(SUPPLIED INFORMATION begins)

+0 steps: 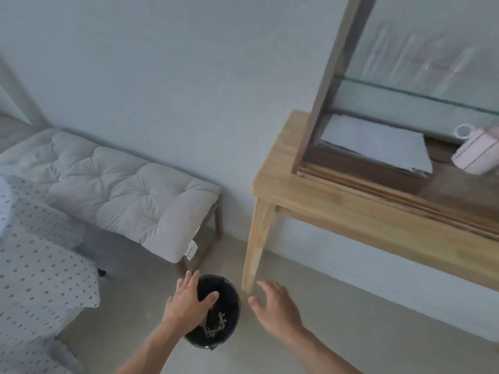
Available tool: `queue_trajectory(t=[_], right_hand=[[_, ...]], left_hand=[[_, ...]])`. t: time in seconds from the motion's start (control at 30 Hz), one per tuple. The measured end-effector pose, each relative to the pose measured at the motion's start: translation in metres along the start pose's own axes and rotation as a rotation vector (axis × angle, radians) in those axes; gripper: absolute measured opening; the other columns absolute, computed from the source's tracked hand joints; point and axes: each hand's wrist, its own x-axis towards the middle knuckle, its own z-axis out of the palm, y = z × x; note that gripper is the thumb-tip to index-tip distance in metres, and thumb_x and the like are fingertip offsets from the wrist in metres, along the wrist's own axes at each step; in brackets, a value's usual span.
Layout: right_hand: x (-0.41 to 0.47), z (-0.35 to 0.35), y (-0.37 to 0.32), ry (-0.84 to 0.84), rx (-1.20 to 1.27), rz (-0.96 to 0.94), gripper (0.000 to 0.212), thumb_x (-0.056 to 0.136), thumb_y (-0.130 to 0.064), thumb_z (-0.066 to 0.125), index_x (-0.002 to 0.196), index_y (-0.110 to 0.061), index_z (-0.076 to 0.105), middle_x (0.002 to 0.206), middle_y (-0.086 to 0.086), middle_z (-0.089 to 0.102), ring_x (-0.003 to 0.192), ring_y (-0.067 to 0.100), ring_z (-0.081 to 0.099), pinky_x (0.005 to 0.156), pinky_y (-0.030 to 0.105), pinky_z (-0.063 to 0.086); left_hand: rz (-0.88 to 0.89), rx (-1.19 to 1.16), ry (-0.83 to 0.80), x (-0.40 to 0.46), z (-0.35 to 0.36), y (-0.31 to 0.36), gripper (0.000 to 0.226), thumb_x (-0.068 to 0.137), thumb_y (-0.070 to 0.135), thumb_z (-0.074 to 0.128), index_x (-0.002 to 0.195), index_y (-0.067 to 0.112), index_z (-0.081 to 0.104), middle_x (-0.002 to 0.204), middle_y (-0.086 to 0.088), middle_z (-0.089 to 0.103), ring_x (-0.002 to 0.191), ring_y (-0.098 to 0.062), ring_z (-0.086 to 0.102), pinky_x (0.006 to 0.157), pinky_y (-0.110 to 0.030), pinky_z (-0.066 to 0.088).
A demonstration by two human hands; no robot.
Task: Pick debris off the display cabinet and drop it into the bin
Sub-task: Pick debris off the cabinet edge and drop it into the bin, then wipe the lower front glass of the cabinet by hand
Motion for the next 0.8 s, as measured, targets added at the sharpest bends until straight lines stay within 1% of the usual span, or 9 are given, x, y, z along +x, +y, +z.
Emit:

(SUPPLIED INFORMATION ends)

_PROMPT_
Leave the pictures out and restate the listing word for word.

_TASK RESPONSE_
+0 steps: 
Available tool: `queue_trajectory(t=[_], right_hand=[[_, ...]], left_hand=[[_, ...]])`. t: time in seconds from the motion's start (control at 30 Hz), one per tuple. The measured end-effector pose, each relative to the pose measured at the motion's start: translation in metres along the start pose's own axes and rotation as a rotation vector (axis × angle, radians) in those axes; gripper: absolute measured opening; the other columns absolute, computed from the source's tracked hand joints; point and axes: each hand's wrist, its own x-axis towards the middle knuckle, its own z-axis out of the palm, y = z × x; note that gripper is the thumb-tip to index-tip distance in metres, and thumb_x and the like are fingertip offsets from the wrist in metres, along the wrist's own axes at each step; in brackets, a value's usual span.
Layout: right_hand: x (-0.41 to 0.47), z (-0.35 to 0.35), y (-0.37 to 0.32), ry (-0.84 to 0.84), rx (-1.20 to 1.27), rz (-0.96 to 0.94), gripper (0.000 to 0.212), thumb_x (-0.056 to 0.136), thumb_y (-0.130 to 0.064), thumb_z (-0.066 to 0.125), index_x (-0.002 to 0.196), index_y (-0.110 to 0.061), index_z (-0.076 to 0.105), middle_x (0.002 to 0.206), middle_y (-0.086 to 0.086), middle_z (-0.089 to 0.102), ring_x (-0.003 to 0.192), ring_y (-0.067 to 0.100), ring_z (-0.081 to 0.099), pinky_x (0.005 to 0.156), pinky_y (-0.030 to 0.105), pinky_z (-0.063 to 0.086); left_hand: rz (-0.88 to 0.89), rx (-1.19 to 1.16), ry (-0.83 to 0.80), x (-0.40 to 0.46), z (-0.35 to 0.36), y (-0.31 to 0.36), gripper (0.000 to 0.226), thumb_x (-0.068 to 0.137), thumb_y (-0.070 to 0.135), thumb_z (-0.074 to 0.128), index_x (-0.002 to 0.195), index_y (-0.067 to 0.112), index_z (-0.081 to 0.104), middle_x (-0.002 to 0.204), middle_y (-0.086 to 0.088), middle_z (-0.089 to 0.103), ring_x (-0.002 to 0.191), ring_y (-0.098 to 0.062), ring_z (-0.086 to 0.102), pinky_x (0.006 to 0.157), pinky_y (-0.110 to 0.030), pinky_z (-0.066 to 0.088).
A demonstration by two human hands; no robot.
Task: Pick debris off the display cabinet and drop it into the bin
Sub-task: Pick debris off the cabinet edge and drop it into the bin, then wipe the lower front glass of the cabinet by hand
Motion for the next 0.8 s, as measured, targets added at the sharpest bends until straight lines stay within 1% of the usual span, or 9 are given, x, y, z along +x, +y, +z.
Emit:

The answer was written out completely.